Bei manchen Tumoren hat es sich bewährt, die Bestrahlung gleichzeitig mit einer Chemotherapie zu kombinieren. Diese verstärkt die Wirkung der Strahlentherapie und bessert die Heilungschancen. Radiochemotherapie wird zwischen den an der Behandlung Beteiligten verbindlich abgestimmt, da es sich um einen einheitlichen Behandlungsplan handelt. Bei einer gleichzeitigen Radiochemotherapie können allerdings mehr Nebenwirkungen auftreten. Deshalb findet diese Behandlung häufig stationär statt und muss besonders engmaschig überwacht werden.

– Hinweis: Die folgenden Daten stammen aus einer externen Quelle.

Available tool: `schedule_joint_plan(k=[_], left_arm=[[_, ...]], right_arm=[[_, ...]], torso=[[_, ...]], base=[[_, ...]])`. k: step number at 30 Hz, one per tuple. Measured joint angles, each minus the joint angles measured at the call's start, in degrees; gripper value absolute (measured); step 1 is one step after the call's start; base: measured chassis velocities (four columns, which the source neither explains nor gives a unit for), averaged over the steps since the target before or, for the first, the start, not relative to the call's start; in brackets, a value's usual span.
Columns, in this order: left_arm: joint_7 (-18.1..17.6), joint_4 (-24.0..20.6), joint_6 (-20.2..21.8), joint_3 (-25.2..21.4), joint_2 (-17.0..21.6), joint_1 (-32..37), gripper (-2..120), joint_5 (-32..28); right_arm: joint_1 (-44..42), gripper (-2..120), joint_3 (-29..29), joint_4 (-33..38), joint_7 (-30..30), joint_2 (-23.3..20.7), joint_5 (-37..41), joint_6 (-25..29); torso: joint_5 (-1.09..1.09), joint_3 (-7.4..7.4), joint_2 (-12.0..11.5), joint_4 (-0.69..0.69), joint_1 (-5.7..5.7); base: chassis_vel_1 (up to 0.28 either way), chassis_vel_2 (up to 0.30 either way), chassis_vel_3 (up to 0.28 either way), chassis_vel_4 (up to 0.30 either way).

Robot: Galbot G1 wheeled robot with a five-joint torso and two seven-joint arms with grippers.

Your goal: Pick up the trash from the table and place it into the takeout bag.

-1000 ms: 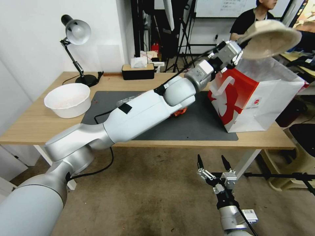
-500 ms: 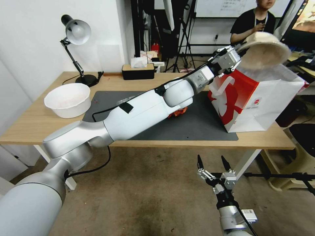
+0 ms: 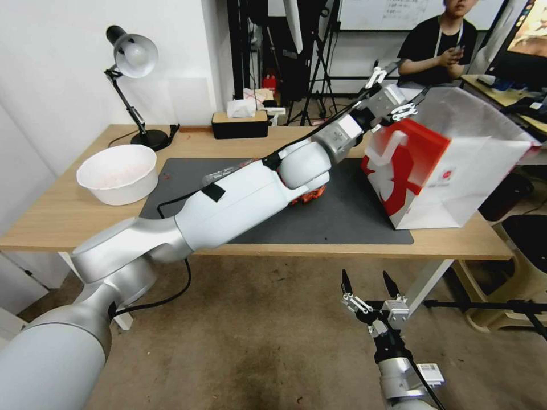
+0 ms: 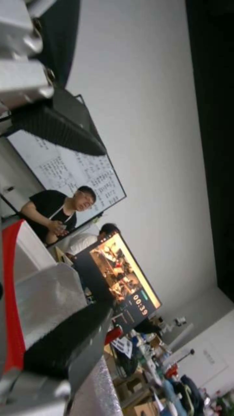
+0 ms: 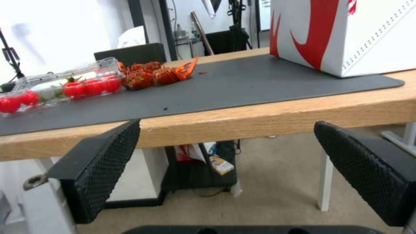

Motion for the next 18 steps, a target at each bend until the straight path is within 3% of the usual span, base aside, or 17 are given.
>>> schedule_joint_plan(k=[6, 14, 16, 18], left_arm=[[-2.1, -3.6, 1.7, -3.4, 3.4, 5.3, 99, -1.8], [-4.9, -8.6, 5.1, -7.7, 8.3, 11.7, 100, -3.5], [-5.6, -12.2, 6.2, -10.9, 11.4, 16.2, 100, -4.2], [-6.0, -13.1, 6.5, -12.3, 12.0, 17.7, 100, -4.4]], right_arm=[[-0.2, 100, 0.0, 0.0, 0.0, 0.0, -0.1, 0.0], [-0.3, 100, 0.0, 0.0, 0.0, 0.0, -0.3, 0.1], [-0.4, 100, 0.0, 0.0, -0.1, 0.0, -0.4, 0.2], [-0.4, 100, 0.0, 0.0, -0.1, 0.0, -0.4, 0.2]], torso=[[-0.01, 0.00, 0.0, 0.00, 0.00], [-0.02, 0.00, 0.0, 0.01, 0.00], [-0.02, 0.00, 0.0, 0.01, 0.00], [-0.02, 0.00, 0.0, 0.01, 0.00]], base=[[0.000, 0.000, 0.000, 0.000], [0.000, 0.000, 0.000, 0.000], [0.000, 0.000, 0.000, 0.000], [0.000, 0.000, 0.000, 0.000]])
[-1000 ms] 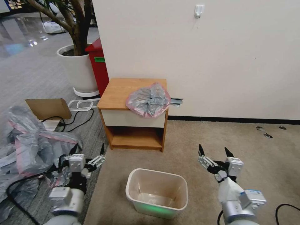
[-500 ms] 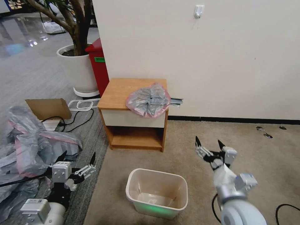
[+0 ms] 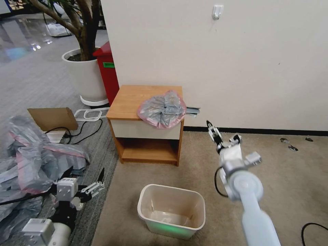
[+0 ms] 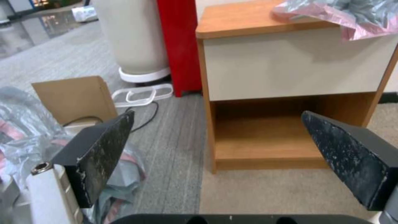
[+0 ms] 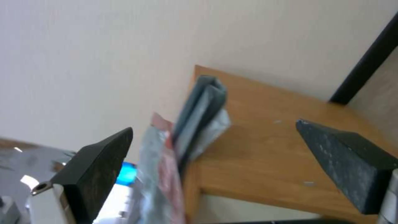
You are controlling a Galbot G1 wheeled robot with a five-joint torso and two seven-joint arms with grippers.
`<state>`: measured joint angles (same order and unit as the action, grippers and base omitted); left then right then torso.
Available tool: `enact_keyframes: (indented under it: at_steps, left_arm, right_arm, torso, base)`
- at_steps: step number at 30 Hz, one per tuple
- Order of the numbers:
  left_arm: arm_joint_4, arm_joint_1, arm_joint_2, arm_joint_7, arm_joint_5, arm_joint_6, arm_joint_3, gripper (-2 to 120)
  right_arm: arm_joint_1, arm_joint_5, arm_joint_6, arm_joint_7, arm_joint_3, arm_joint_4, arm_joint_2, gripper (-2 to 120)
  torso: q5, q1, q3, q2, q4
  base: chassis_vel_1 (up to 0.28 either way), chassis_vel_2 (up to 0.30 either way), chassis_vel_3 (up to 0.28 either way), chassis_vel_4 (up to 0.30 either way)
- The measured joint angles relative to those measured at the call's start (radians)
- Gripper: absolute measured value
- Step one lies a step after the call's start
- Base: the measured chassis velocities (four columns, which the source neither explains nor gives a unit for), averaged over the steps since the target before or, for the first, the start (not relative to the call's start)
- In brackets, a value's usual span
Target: Pick up the garbage bag from the table and place it over the trash can.
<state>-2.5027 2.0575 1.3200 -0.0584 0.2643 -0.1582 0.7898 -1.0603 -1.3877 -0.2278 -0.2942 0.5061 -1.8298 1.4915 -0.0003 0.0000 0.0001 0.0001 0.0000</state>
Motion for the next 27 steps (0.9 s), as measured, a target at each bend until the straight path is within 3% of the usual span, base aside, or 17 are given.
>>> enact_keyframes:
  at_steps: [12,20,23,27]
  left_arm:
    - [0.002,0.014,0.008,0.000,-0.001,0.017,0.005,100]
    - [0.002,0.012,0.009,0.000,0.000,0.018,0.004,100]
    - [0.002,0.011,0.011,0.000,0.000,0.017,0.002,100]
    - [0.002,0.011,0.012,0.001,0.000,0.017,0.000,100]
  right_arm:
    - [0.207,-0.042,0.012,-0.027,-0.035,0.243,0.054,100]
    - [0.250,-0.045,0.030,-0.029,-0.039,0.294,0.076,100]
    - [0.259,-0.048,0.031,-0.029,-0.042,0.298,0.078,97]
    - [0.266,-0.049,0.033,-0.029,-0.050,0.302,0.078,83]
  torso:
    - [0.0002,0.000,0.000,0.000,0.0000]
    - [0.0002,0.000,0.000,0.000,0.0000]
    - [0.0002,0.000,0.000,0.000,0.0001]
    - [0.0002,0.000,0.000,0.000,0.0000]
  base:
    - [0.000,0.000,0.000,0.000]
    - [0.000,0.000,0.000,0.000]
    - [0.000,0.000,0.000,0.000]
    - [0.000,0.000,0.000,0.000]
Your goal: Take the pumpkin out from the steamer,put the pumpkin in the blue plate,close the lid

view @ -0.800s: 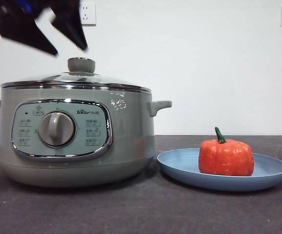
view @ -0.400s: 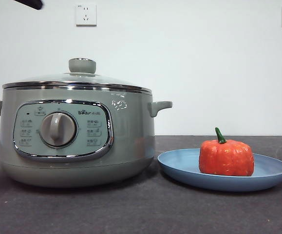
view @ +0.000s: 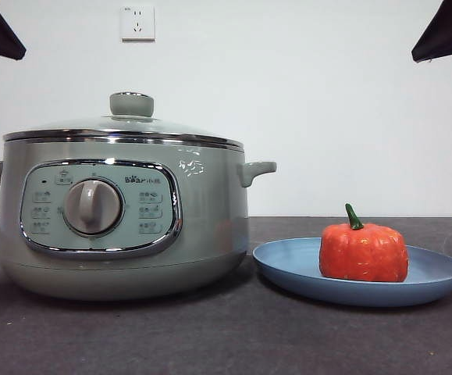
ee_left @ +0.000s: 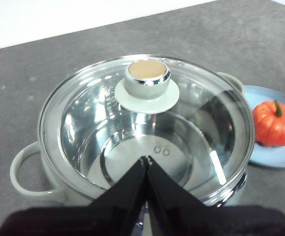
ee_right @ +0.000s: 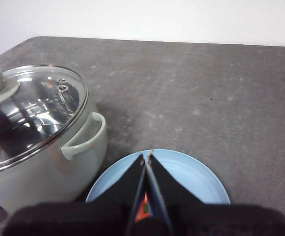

Beide Behandlungen finden parallel statt. Die zeitliche Kombination muss nach einem festen Therapieplan erfolgen.

Der Tumor wird ausschließlich durch Radiochemotherapie behandelt, eine Operation erfolgt nicht. Anwendungsgebiete sind z. B. Tumore des Analkanals, der Speiseröhre, des Gebärmutterhalses, der Lunge und bei inoperablen Kopf-Hals-Tumoren.

Erst wird der Tumor operativ entfernt, dann erfolgt eine Nachbehandlung bzw. Rezidivprophylaxe per Radiochemotherapie. Anwendungsgebiete sind z. B. Tumore von Rektum, Gebärmutterhals und Kopf-Hals-Tumore.

Der Tumor wird durch eine Radiochemotherapie vorbehandelt (verkleinert) und danach operativ entfernt. Anwendungsgebiete sind z. B. Tumore der Speiseröhre, des Rektums und das nicht-kleinzellige Bronchial-Ca.